Birth Plan Format Tips
- Use birth plan templates carefully. There are many online birth plan generators and pre-made templates. These can be useful for helping you create a draft of your birth plan because you may find points that you had not even considered or known about. However, make sure that you truly understand every point that you have on your birth plan.
- Keep it under one page. Decide what is most important to you and include those points. To help keep the length to a minimum, consider excluding requests that are always or never allowed. Topics to cover include your preferences for Labor and Birth, Postpartum Care, and if you would like, a section that speaks briefly on what to do in the event of a C-section.
- Before your bullet points, include an introduction written in a friendly and respectful tone. For example:
“Thank you in advance for your support and encouragement during our birth. We understand that labor and birth are unpredictable, and we ultimately wish for the safety and health of mom and baby. We ask that you consider each of our choices that follow and accommodate them when possible. We understand that circumstances may require a deviation from our wishes, and we respectfully request that recommended procedures by explained thoroughly, with benefits and risks, so that we can be informed and involved in the decision making process.”

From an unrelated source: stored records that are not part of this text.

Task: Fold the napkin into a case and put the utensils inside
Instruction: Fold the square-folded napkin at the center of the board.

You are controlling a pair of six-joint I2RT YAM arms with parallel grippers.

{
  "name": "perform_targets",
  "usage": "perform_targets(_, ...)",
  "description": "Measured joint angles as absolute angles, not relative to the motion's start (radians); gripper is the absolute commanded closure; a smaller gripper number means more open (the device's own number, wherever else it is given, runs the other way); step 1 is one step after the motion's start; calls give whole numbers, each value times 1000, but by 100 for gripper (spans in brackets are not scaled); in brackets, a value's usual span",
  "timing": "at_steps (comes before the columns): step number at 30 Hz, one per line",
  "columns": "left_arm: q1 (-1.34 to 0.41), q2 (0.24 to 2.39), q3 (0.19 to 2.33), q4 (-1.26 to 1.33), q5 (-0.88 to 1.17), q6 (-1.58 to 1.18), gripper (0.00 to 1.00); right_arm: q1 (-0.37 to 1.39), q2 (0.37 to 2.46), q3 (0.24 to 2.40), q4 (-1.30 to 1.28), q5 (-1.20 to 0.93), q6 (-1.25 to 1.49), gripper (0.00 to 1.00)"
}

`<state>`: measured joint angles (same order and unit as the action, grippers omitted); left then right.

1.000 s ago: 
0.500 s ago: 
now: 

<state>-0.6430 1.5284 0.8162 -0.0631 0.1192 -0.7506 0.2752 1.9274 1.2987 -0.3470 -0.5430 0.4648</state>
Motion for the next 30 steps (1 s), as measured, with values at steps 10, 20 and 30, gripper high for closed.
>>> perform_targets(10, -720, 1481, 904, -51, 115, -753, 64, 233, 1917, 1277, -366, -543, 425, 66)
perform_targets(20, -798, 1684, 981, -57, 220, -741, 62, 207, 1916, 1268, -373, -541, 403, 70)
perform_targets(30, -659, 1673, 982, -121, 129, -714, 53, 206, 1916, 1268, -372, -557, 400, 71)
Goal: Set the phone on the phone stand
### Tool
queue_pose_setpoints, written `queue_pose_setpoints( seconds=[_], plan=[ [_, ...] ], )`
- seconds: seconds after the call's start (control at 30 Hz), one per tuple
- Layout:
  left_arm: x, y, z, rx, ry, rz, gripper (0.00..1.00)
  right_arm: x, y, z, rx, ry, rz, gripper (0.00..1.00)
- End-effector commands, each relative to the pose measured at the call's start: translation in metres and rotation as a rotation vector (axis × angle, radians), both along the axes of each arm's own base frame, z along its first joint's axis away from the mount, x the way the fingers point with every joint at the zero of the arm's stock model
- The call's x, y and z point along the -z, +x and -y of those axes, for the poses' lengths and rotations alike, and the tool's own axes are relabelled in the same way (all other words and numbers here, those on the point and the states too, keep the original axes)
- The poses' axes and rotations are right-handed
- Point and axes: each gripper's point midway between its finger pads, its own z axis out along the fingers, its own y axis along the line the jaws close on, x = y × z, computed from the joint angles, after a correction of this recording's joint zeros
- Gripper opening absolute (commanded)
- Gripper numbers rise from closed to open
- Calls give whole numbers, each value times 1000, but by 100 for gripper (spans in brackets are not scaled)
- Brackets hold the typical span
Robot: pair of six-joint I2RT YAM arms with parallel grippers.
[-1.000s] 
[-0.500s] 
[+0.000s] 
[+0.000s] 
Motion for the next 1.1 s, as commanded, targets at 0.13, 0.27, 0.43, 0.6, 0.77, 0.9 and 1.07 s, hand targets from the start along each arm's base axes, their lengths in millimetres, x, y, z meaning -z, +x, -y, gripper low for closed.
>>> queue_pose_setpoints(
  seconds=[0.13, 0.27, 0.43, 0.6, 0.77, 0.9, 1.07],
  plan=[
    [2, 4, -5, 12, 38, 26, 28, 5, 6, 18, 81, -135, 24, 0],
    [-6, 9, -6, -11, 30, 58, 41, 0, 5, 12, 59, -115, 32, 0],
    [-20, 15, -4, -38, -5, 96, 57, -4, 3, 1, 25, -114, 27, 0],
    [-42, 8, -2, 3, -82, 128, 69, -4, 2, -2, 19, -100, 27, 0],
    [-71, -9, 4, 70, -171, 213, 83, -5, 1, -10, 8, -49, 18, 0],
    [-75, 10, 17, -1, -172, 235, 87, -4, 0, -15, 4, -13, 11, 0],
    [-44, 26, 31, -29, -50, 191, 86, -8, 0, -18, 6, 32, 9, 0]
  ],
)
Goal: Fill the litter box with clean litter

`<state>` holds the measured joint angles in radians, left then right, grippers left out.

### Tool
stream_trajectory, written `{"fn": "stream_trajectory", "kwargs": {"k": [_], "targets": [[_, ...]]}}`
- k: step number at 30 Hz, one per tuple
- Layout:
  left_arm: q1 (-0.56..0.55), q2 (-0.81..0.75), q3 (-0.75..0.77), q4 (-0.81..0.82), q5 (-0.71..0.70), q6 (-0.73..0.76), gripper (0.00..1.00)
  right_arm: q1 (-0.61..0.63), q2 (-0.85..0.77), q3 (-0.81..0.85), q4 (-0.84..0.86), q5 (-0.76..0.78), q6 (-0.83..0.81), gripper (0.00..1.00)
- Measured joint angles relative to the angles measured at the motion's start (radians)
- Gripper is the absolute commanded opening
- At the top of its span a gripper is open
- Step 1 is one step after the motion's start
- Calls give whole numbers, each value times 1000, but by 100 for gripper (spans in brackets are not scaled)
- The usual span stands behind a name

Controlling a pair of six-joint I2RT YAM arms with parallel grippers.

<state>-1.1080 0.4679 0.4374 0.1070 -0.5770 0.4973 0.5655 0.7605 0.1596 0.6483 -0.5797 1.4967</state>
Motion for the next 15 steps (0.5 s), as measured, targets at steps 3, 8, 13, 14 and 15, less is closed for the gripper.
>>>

- Add Signature Lines At The Bottom. At the end of your birth plan, include lines for your caregiver to sign. Having a signed copy may come in handy if, at your place of birth, there are questions from nurses about honoring your choices.
When You Are Done With Your Birth Plan
Once you have a good, working draft, take it with you to a prenatal visit and have a conversation with your doctor or midwife about your choices. If everything is great, ask your caregiver to sign the document, return one copy to you and keep one for your file. You will also want to have a few copies to take with you when you’re in labor.
If you have concerns about whether your caregiver supports your requests, you may have to think about how you want to proceed. Will you change your preferences, or will you seek care elsewhere?
A birth plan is a great way to become clear about your preferences for labor, birth, and the immediate postpartum period. It allows you to learn about your options and serves as a communication tool to help you speak to your caregiver. Remember that you cannot control what ultimately happens during birth, but with the knowledge you have from the homework you have done during your pregnancy, you will be better able to make informed choices to have the best possible birth and beginning for your child.